- **Brief**: Each line below must be written out exactly as shown.

- **Source material**:

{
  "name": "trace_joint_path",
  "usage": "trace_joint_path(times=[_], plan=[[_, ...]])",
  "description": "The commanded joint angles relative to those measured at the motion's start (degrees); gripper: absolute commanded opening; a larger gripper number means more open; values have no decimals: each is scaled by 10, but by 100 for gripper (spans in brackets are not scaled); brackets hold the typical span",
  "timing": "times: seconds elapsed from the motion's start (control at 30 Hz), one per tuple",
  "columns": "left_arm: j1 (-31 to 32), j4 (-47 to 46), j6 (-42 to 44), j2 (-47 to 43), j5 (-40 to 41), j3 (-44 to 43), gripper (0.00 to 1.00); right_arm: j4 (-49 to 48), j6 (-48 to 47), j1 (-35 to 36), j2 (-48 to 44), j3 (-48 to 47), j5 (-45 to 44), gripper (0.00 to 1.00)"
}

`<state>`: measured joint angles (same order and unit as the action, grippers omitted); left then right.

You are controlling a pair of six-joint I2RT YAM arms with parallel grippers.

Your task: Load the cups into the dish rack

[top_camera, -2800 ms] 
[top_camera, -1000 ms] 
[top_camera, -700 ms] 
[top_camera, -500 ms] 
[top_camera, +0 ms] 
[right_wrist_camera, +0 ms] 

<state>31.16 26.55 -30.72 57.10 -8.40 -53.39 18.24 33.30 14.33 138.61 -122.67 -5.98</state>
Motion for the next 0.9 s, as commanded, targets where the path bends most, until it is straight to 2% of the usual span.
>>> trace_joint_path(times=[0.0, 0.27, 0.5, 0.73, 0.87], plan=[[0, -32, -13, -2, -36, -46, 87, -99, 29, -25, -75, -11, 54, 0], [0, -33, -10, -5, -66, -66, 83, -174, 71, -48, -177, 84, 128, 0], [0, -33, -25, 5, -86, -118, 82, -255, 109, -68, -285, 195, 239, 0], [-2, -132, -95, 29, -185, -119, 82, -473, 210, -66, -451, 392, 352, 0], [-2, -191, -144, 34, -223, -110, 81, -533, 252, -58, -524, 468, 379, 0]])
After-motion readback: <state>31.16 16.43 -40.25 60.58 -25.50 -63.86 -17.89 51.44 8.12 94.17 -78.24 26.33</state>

- **Solution to this exercise**:
{
  "name": "trace_joint_path",
  "usage": "trace_joint_path(times=[_], plan=[[_, ...]])",
  "description": "The commanded joint angles relative to those measured at the motion's start (degrees); gripper: absolute commanded opening; a larger gripper number means more open; values have no decimals: each is scaled by 10, but by 100 for gripper (spans in brackets are not scaled); brackets hold the typical span",
  "timing": "times: seconds elapsed from the motion's start (control at 30 Hz), one per tuple",
  "columns": "left_arm: j1 (-31 to 32), j4 (-47 to 46), j6 (-42 to 44), j2 (-47 to 43), j5 (-40 to 41), j3 (-44 to 43), gripper (0.00 to 1.00); right_arm: j4 (-49 to 48), j6 (-48 to 47), j1 (-35 to 36), j2 (-48 to 44), j3 (-48 to 47), j5 (-45 to 44), gripper (0.00 to 1.00)"
}

`<state>`: measured joint angles (same order and unit as the action, grippers omitted); left then right.

You are controlling a pair of six-joint I2RT YAM arms with parallel grippers.

Your task: Load the cups into the dish rack

[top_camera, -2800 ms] 
[top_camera, -1000 ms] 
[top_camera, -700 ms] 
[top_camera, -500 ms] 
[top_camera, +0 ms] 
[right_wrist_camera, +0 ms] 

<state>31.16 26.55 -30.72 57.10 -8.40 -53.39 18.24 33.30 14.33 138.61 -122.67 -5.98</state>
Motion for the next 0.9 s, as commanded, targets where the path bends most, until it is straight to 2% of the usual span.
>>> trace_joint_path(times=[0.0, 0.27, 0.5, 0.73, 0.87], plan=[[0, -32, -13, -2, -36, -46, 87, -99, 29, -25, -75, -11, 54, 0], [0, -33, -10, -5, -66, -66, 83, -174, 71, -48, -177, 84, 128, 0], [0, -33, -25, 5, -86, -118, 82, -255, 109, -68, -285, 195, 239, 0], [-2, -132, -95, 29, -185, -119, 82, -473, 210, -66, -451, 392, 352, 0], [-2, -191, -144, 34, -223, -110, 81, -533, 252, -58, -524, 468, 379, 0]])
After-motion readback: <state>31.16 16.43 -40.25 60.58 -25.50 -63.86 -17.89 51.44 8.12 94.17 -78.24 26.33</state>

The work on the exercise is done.